▼

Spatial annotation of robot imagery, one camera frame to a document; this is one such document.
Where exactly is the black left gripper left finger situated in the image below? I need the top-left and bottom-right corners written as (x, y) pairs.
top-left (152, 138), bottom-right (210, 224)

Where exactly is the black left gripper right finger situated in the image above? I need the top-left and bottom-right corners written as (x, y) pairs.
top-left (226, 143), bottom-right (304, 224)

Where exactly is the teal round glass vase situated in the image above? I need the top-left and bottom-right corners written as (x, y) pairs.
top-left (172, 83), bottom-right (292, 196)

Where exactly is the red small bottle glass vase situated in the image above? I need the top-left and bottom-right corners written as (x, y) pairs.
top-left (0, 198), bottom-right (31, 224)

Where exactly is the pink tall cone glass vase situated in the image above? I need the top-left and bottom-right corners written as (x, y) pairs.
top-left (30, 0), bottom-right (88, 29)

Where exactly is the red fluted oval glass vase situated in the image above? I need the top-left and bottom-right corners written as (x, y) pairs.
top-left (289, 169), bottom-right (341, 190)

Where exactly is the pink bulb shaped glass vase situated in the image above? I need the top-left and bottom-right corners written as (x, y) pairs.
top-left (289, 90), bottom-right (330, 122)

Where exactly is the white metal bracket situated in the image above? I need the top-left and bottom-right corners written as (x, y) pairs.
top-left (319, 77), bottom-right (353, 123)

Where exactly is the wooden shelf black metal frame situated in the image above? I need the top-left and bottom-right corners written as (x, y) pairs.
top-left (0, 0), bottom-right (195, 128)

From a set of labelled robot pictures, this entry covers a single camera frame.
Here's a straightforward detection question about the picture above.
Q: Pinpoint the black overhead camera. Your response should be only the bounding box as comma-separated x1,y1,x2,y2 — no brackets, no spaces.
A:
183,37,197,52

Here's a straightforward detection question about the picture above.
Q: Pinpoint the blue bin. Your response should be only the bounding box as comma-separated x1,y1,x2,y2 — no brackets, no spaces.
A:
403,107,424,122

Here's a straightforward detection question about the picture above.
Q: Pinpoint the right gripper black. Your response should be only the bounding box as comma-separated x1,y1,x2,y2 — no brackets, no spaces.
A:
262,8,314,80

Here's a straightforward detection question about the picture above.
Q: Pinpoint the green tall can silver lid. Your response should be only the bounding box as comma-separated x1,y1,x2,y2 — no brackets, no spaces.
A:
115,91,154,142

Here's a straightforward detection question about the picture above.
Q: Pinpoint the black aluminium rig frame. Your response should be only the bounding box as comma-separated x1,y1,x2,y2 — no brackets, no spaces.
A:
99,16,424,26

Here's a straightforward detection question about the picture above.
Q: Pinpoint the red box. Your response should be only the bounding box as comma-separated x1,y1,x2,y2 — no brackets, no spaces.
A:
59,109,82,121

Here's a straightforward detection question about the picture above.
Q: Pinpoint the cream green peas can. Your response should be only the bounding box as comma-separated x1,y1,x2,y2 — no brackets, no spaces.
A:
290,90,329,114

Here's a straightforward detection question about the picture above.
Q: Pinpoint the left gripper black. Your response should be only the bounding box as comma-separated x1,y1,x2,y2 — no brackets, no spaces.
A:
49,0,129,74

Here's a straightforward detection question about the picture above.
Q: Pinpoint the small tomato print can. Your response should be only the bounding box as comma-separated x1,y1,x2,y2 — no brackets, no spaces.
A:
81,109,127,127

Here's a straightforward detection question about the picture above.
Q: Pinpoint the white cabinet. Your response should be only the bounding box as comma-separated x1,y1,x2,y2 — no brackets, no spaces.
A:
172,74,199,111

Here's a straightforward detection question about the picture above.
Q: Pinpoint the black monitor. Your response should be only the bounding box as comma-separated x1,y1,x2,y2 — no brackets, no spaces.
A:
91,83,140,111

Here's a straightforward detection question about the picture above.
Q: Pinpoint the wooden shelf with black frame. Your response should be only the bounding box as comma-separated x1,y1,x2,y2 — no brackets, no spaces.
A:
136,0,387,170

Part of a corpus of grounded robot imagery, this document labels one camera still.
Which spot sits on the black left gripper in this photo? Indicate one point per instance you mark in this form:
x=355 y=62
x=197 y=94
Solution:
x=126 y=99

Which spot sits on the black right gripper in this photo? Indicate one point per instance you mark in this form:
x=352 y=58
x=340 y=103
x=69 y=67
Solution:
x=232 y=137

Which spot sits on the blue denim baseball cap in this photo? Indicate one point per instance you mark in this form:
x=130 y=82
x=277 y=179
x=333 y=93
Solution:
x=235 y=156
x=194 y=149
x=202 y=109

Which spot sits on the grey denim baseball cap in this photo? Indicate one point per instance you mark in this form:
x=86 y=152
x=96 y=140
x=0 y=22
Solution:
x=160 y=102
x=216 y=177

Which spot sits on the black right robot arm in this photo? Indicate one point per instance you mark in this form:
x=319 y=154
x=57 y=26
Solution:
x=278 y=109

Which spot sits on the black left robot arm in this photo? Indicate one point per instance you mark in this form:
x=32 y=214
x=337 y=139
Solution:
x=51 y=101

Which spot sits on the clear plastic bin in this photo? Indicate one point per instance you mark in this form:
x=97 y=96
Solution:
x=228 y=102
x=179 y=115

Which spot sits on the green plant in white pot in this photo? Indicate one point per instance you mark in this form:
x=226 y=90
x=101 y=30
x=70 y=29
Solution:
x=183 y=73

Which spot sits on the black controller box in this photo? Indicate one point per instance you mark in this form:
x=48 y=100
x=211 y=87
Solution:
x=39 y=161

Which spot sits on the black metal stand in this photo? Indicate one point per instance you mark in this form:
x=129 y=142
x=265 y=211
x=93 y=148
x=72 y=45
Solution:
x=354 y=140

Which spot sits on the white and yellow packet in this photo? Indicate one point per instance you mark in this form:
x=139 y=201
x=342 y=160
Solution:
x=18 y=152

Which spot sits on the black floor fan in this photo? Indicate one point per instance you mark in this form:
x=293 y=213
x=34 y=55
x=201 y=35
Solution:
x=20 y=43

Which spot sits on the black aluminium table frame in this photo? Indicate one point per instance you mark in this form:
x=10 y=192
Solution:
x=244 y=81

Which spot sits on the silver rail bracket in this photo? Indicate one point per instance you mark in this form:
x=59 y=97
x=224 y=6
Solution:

▲

§ **Task to complete**
Restate the entries. Match them exactly.

§ **Finished exercise**
Spatial annotation of robot imagery, one camera frame to a document; this is one such document.
Where exactly is the black left gripper left finger situated in the image below? I need the top-left and bottom-right corners written as (x, y) pairs.
top-left (152, 138), bottom-right (210, 224)

Where exactly is the black left gripper right finger situated in the image above? I need the top-left and bottom-right corners written as (x, y) pairs.
top-left (226, 143), bottom-right (304, 224)

Where exactly is the teal round glass vase situated in the image above? I need the top-left and bottom-right corners written as (x, y) pairs.
top-left (172, 83), bottom-right (292, 196)

Where exactly is the red small bottle glass vase situated in the image above? I need the top-left and bottom-right corners written as (x, y) pairs.
top-left (0, 198), bottom-right (31, 224)

Where exactly is the pink tall cone glass vase situated in the image above? I need the top-left and bottom-right corners written as (x, y) pairs.
top-left (30, 0), bottom-right (88, 29)

Where exactly is the red fluted oval glass vase situated in the image above? I need the top-left and bottom-right corners written as (x, y) pairs.
top-left (289, 169), bottom-right (341, 190)

Where exactly is the pink bulb shaped glass vase situated in the image above? I need the top-left and bottom-right corners written as (x, y) pairs.
top-left (289, 90), bottom-right (330, 122)

Where exactly is the white metal bracket situated in the image above? I need the top-left and bottom-right corners written as (x, y) pairs.
top-left (319, 77), bottom-right (353, 123)

Where exactly is the wooden shelf black metal frame situated in the image above? I need the top-left and bottom-right corners written as (x, y) pairs.
top-left (0, 0), bottom-right (195, 128)

From a set of labelled robot pictures, this entry covers a single camera frame.
Here's a straightforward detection question about the picture above.
Q: Pinpoint the black overhead camera. Your response should be only the bounding box as comma-separated x1,y1,x2,y2 — no brackets, no spaces.
A:
183,37,197,52

Here's a straightforward detection question about the picture above.
Q: Pinpoint the blue bin. Your response should be only the bounding box as comma-separated x1,y1,x2,y2 — no brackets, no spaces.
A:
403,107,424,122

Here's a straightforward detection question about the picture above.
Q: Pinpoint the right gripper black. Your response should be only the bounding box as comma-separated x1,y1,x2,y2 — no brackets, no spaces.
A:
262,8,314,80

Here's a straightforward detection question about the picture above.
Q: Pinpoint the green tall can silver lid. Your response should be only the bounding box as comma-separated x1,y1,x2,y2 — no brackets, no spaces.
A:
115,91,154,142

Here's a straightforward detection question about the picture above.
Q: Pinpoint the black aluminium rig frame. Your response should be only the bounding box as comma-separated x1,y1,x2,y2 — no brackets, no spaces.
A:
99,16,424,26

Here's a straightforward detection question about the picture above.
Q: Pinpoint the red box. Your response should be only the bounding box as comma-separated x1,y1,x2,y2 — no brackets, no spaces.
A:
59,109,82,121

Here's a straightforward detection question about the picture above.
Q: Pinpoint the cream green peas can. Your response should be only the bounding box as comma-separated x1,y1,x2,y2 — no brackets, no spaces.
A:
290,90,329,114

Here's a straightforward detection question about the picture above.
Q: Pinpoint the left gripper black. Your response should be only the bounding box as comma-separated x1,y1,x2,y2 — no brackets, no spaces.
A:
49,0,129,74

Here's a straightforward detection question about the picture above.
Q: Pinpoint the small tomato print can. Your response should be only the bounding box as comma-separated x1,y1,x2,y2 — no brackets, no spaces.
A:
81,109,127,127

Here's a straightforward detection question about the picture above.
Q: Pinpoint the white cabinet. Your response should be only the bounding box as comma-separated x1,y1,x2,y2 — no brackets, no spaces.
A:
172,74,199,111

Here's a straightforward detection question about the picture above.
Q: Pinpoint the black monitor. Your response should be only the bounding box as comma-separated x1,y1,x2,y2 — no brackets, no spaces.
A:
91,83,140,111

Here's a straightforward detection question about the picture above.
Q: Pinpoint the wooden shelf with black frame. Your response should be only the bounding box as comma-separated x1,y1,x2,y2 — no brackets, no spaces.
A:
136,0,387,170

Part of a corpus of grounded robot imagery, this document labels one camera still.
Which spot sits on the black left gripper in this photo? Indicate one point per instance you mark in this form:
x=355 y=62
x=197 y=94
Solution:
x=126 y=99

Which spot sits on the black right gripper in this photo? Indicate one point per instance you mark in this form:
x=352 y=58
x=340 y=103
x=69 y=67
Solution:
x=232 y=137

Which spot sits on the blue denim baseball cap in this photo? Indicate one point per instance you mark in this form:
x=130 y=82
x=277 y=179
x=333 y=93
Solution:
x=235 y=156
x=194 y=149
x=202 y=109

Which spot sits on the grey denim baseball cap in this photo? Indicate one point per instance you mark in this form:
x=86 y=152
x=96 y=140
x=0 y=22
Solution:
x=160 y=102
x=216 y=177

Which spot sits on the black right robot arm in this photo? Indicate one point per instance you mark in this form:
x=319 y=154
x=57 y=26
Solution:
x=278 y=109

Which spot sits on the black left robot arm in this photo? Indicate one point per instance you mark in this form:
x=32 y=214
x=337 y=139
Solution:
x=51 y=101

Which spot sits on the clear plastic bin in this photo? Indicate one point per instance you mark in this form:
x=97 y=96
Solution:
x=228 y=102
x=179 y=115

Which spot sits on the green plant in white pot in this photo? Indicate one point per instance you mark in this form:
x=226 y=90
x=101 y=30
x=70 y=29
Solution:
x=183 y=73

Which spot sits on the black controller box in this photo? Indicate one point per instance you mark in this form:
x=48 y=100
x=211 y=87
Solution:
x=39 y=161

Which spot sits on the black metal stand in this photo? Indicate one point per instance you mark in this form:
x=129 y=142
x=265 y=211
x=93 y=148
x=72 y=45
Solution:
x=354 y=140

Which spot sits on the white and yellow packet in this photo? Indicate one point per instance you mark in this form:
x=139 y=201
x=342 y=160
Solution:
x=18 y=152

Which spot sits on the black floor fan in this photo? Indicate one point per instance you mark in this form:
x=293 y=213
x=34 y=55
x=201 y=35
Solution:
x=20 y=43

Which spot sits on the black aluminium table frame in this photo? Indicate one point per instance you mark in this form:
x=10 y=192
Solution:
x=244 y=81

Which spot sits on the silver rail bracket in this photo? Indicate one point per instance you mark in this form:
x=59 y=97
x=224 y=6
Solution:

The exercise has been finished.